The Lycetts Financial Services (LFS) survey also found that 32% do not understand how inheritance tax can affect their loved ones.
“Most people are focused on earning enough to buy a home and accumulate other assets over their lifetime,” said Nick Straker, LFS Division Director. “They think this is more important than considering the possible future tax implications.
“But the start of a new year is an ideal time to assess your financial assets and situation and make plans for the future. It may be the most important resolution you've ever made. not.”
Currently, the first £325,000 of an estate is exempt from inheritance tax under the 'zero rate band' (NRB). If the family home is also passed on to a lineal descendant, the NRB increases by a further £175,000 to £500,000.

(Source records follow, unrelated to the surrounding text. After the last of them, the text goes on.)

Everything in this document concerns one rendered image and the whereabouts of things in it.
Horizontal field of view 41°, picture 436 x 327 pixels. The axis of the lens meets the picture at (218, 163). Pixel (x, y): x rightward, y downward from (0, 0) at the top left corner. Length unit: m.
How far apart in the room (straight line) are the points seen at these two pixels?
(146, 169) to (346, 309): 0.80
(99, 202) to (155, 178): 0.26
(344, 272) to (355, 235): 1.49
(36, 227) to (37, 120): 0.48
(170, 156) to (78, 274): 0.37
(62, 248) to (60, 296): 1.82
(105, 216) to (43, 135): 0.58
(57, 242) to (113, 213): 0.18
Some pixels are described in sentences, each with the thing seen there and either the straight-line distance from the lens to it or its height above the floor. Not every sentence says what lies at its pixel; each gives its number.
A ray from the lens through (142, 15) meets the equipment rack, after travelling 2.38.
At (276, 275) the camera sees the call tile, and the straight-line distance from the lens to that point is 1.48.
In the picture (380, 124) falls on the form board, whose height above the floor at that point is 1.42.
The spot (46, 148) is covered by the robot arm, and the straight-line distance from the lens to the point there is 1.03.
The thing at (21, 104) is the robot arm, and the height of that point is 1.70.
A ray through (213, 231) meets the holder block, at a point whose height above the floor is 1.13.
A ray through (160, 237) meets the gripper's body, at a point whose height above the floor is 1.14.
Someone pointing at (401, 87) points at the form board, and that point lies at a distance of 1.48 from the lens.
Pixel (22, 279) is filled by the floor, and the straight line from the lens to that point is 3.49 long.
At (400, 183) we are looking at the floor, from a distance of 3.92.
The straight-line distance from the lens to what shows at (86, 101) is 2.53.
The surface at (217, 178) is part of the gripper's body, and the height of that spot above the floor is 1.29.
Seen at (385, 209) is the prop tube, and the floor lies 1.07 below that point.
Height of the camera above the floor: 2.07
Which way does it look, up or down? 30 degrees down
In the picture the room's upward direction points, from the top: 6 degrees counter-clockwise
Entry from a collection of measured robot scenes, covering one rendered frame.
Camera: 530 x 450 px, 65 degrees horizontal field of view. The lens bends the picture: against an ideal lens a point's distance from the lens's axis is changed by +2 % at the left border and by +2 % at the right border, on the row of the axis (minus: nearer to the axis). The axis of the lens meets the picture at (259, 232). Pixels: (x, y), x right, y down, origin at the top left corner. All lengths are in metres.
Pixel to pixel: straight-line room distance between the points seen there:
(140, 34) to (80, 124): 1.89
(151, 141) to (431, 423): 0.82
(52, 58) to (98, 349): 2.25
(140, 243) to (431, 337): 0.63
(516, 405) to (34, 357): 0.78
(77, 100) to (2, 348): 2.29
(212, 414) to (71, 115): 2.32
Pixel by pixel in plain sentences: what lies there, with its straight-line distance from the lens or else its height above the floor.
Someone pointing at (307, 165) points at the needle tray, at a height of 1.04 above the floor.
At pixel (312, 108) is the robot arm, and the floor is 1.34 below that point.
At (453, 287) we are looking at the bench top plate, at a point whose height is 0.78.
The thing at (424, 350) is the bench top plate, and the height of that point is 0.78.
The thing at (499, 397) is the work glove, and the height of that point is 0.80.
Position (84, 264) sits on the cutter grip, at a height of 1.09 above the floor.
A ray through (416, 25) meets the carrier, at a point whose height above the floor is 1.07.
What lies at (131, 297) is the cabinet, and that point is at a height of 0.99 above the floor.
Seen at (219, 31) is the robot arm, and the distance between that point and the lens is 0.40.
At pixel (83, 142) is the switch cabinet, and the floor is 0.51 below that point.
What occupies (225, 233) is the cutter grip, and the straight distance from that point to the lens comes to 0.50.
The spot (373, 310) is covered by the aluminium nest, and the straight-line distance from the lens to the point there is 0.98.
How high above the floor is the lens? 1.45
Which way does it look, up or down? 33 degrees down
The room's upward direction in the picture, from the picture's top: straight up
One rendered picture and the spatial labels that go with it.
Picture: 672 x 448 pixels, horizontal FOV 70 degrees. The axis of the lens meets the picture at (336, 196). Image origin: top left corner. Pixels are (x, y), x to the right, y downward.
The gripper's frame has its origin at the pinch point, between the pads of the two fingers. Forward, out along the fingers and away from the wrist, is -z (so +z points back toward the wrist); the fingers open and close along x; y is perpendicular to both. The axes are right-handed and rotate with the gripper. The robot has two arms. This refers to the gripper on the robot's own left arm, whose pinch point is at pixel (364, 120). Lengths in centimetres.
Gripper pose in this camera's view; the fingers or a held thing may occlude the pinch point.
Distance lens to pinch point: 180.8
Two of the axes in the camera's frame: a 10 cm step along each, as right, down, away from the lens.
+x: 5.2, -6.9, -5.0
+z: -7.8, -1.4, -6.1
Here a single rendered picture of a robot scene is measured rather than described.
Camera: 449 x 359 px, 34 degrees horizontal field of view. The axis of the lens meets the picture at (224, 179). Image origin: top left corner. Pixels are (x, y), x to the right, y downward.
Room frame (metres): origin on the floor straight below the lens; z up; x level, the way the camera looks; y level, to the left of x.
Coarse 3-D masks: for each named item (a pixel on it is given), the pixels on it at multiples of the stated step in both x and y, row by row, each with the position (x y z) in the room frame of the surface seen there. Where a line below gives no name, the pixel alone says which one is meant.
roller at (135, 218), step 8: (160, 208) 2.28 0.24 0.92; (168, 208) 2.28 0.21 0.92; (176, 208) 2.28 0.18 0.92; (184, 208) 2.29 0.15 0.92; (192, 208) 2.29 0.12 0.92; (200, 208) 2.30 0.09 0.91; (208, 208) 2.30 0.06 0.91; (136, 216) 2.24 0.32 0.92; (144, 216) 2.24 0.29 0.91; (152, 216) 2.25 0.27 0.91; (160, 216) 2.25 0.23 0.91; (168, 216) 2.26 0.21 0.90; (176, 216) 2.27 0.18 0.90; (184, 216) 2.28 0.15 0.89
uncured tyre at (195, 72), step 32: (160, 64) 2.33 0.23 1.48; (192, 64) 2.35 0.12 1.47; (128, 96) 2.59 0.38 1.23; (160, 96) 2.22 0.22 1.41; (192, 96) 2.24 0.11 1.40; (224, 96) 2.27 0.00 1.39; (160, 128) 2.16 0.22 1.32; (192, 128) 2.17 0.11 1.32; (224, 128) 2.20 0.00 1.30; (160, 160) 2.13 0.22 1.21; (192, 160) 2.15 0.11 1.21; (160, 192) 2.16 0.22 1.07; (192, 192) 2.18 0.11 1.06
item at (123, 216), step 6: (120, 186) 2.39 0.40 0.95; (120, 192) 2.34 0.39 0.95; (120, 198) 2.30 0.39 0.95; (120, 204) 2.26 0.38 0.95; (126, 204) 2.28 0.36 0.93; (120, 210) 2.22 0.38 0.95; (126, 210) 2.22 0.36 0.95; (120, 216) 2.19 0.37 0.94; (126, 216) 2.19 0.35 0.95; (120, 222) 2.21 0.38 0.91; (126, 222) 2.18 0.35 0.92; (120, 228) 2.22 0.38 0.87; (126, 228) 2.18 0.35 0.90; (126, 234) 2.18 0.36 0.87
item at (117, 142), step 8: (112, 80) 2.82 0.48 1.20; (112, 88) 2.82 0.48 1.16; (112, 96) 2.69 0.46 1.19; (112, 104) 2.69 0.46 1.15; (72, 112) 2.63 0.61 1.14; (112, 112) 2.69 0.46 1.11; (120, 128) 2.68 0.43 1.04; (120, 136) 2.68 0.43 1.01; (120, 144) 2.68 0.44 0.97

If a couple marries and inherits assets from each other, the NRB can be inherited by the last person to die, up to a maximum of £1 million. However, due to the rise in property values in recent years, many people's assets still exceed the threshold and are subject to the 40% tax rate.
Mr Straker says: “A Potentially Exempt Transfer (PET) allows you to make a monetary gift of unlimited value without incurring inheritance tax. It must be lived, and the gift itself may be subject to capital gains tax (CGT) on transfer.
“Before committing to PET, you need to consider what your future financial needs will be.As life expectancy increases, how much income will you need to continue living the life you want? need to think.
“The problem with transferring assets is that you don't know how long you will live and there may come a time when you have to pay for care or a retirement home.
“The wisdom of doing PET when children are young, impulsive and may not yet have established themselves is also an important point to consider. In general, people tend to marry later, have children later in life. planning is becoming more difficult.
“However, life insurance is a good short-term measure. It protects your loved ones in the event of the unexpected, and it's relatively inexpensive. It's a great way to protect your loved ones in case the unexpected happens, and it's relatively inexpensive. As your children settle down and become more mature, you can plan for future financial needs. Once we have a better understanding, PET may be considered or other IHT plans may be considered.”
Mr. Straker also emphasized the importance of building a pension fund that can provide additional financial support to spouses and families.
“Pensions are tax efficient and are not affected by inheritance tax. You are never too young to start saving for a pension and you should aim to build up as large a fund as possible.
“My final piece of advice is to seek advice from an experienced financial advisor. An audit of all your assets is a good starting point for planning for the future.
“According to YouGov research, only 31% of people who made 2023 resolutions kept all of them. But organizing your finances is definitely something you should stick to.”